#### What to work on:
Copy out each line of the material exactly. Pictures do not belong in the copy.

------ Provided material

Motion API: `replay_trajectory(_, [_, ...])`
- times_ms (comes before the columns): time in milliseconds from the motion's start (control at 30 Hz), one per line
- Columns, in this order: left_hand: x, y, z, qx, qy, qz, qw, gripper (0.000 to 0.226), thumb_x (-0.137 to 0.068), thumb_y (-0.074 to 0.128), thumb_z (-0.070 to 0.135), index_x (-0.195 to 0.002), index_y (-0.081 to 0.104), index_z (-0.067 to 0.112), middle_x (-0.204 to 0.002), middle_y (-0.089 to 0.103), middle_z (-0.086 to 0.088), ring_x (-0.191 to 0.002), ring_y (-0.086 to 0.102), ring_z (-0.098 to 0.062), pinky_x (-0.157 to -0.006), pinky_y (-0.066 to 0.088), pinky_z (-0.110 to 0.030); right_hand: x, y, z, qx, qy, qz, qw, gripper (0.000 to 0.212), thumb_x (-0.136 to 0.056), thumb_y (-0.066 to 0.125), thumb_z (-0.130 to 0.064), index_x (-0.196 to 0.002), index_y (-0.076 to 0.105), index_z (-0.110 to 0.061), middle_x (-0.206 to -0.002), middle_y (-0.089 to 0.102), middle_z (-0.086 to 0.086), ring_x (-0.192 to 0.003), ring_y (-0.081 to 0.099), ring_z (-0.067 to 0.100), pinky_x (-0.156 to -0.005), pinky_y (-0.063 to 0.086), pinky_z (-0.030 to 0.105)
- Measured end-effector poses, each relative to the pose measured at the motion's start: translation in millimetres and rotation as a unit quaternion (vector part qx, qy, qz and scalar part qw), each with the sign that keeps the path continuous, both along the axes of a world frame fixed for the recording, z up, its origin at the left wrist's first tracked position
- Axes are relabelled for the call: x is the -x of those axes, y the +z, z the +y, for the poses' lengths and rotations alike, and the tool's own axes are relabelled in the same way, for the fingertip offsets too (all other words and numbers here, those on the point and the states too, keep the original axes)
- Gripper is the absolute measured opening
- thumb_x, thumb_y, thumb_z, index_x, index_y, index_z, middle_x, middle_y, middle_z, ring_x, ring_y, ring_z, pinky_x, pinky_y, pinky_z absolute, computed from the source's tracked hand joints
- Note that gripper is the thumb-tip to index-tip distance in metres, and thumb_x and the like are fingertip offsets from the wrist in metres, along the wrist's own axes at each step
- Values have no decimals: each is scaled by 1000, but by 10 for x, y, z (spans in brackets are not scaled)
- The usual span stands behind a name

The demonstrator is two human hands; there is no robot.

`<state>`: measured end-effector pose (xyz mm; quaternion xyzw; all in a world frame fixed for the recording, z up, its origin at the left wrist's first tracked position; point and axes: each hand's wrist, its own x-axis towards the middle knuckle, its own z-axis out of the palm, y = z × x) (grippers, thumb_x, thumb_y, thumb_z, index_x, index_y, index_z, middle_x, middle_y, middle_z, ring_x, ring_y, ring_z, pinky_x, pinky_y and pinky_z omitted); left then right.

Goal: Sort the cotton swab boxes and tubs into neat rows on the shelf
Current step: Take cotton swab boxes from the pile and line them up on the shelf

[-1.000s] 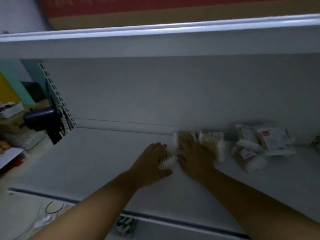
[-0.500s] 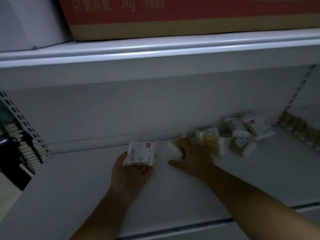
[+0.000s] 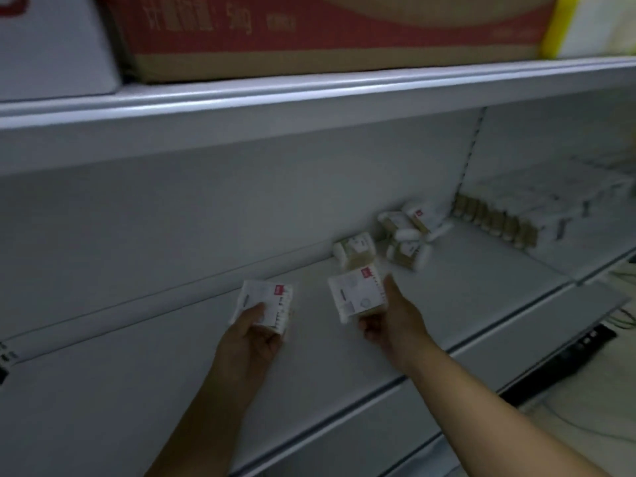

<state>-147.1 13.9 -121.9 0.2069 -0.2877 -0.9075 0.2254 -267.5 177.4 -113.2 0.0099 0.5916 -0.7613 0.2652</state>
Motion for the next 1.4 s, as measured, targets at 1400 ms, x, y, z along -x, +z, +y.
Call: replay_trajectory(1400, [3629,192,4659,149,-244,-33,958,37,-78,49,-15,-101,60,12,-83,72,-7,-71,69,-20,-63,58,-35,2706,294,4929,83,-187,60,977,19,-88,54,-9,-104,64,-6,-97,72,15,-89,69,27,-81,55,42])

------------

#### Answer to this problem:
Motion API: `replay_trajectory(_, [_, ...])`
- times_ms (comes before the columns): time in milliseconds from the motion's start (control at 30 Hz), one per line
- Columns, in this order: left_hand: x, y, z, qx, qy, qz, qw, gripper (0.000 to 0.226), thumb_x (-0.137 to 0.068), thumb_y (-0.074 to 0.128), thumb_z (-0.070 to 0.135), index_x (-0.195 to 0.002), index_y (-0.081 to 0.104), index_z (-0.067 to 0.112), middle_x (-0.204 to 0.002), middle_y (-0.089 to 0.103), middle_z (-0.086 to 0.088), ring_x (-0.191 to 0.002), ring_y (-0.086 to 0.102), ring_z (-0.098 to 0.062), pinky_x (-0.157 to -0.006), pinky_y (-0.066 to 0.088), pinky_z (-0.110 to 0.030); right_hand: x, y, z, qx, qy, qz, qw, gripper (0.000 to 0.212), thumb_x (-0.136 to 0.056), thumb_y (-0.066 to 0.125), thumb_z (-0.130 to 0.064), index_x (-0.196 to 0.002), index_y (-0.076 to 0.105), index_z (-0.110 to 0.061), middle_x (-0.206 to -0.002), middle_y (-0.089 to 0.102), middle_z (-0.086 to 0.086), ring_x (-0.192 to 0.003), ring_y (-0.081 to 0.099), ring_z (-0.067 to 0.100), pinky_x (-0.156 to -0.005), pinky_y (-0.063 to 0.086), pinky_z (-0.030 to 0.105)
- Measured end-effector poses, each relative to the pose measured at the motion's start: translation in millimetres and rotation as a unit quaternion (vector part qx, qy, qz and scalar part qw), each with the sign that keeps the path continuous, both along the axes of a world frame fixed for the recording, z up, its origin at the left wrist's first tracked position
- Axes are relabelled for the call: x is the -x of those axes, y the +z, z the +y, for the poses' lengths and rotations alike, and the tool's own axes are relabelled in the same way, for the fingertip offsets too (all other words and numbers here, those on the point and the states too, keep the original axes)
- Gripper is the absolute measured opening
- thumb_x, thumb_y, thumb_z, index_x, index_y, index_z, middle_x, middle_y, middle_z, ring_x, ring_y, ring_z, pinky_x, pinky_y, pinky_z absolute, computed from the source's tracked hand joints
- Note that gripper is the thumb-tip to index-tip distance in metres, and thumb_x and the like are fingertip offsets from the wrist in metres, along the wrist's own axes at each step
- Values have no decimals: each is scaled by 1000, but by 10 for x, y, z (spans in brackets are not scaled)
- The usual span stands behind a name

The demonstrator is two human hands; there is no robot.

`<state>`: measured end-effector pose (xyz mm; quaternion xyzw; all in a world frame fixed for the recording, z up, its origin at the left wrist's first tracked position; point and axes: each hand's wrist, its own x-axis towards the middle knuckle, its own z-axis out of the palm, y = z × x) (grippers, thumb_x, thumb_y, thumb_z, index_x, index_y, index_z, middle_x, middle_y, middle_z, ring_x, ring_y, ring_z, pinky_x, pinky_y and pinky_z omitted); left then right.

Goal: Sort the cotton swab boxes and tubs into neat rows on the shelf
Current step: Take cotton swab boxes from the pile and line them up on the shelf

[-1.000s] 
[-0.500s] 
[+0.000s] 

<state>-147.1 13.9 -121.9 0.2069 -0.2877 -0.9075 0.2254 -267.5 177.4 -113.2 0.0099 0.5916 -0.7613 0.2652</state>
Motion for the next 1.4 s, as measured, targets at 1400 ms, x, y, z along -x, +z, +y.
Call: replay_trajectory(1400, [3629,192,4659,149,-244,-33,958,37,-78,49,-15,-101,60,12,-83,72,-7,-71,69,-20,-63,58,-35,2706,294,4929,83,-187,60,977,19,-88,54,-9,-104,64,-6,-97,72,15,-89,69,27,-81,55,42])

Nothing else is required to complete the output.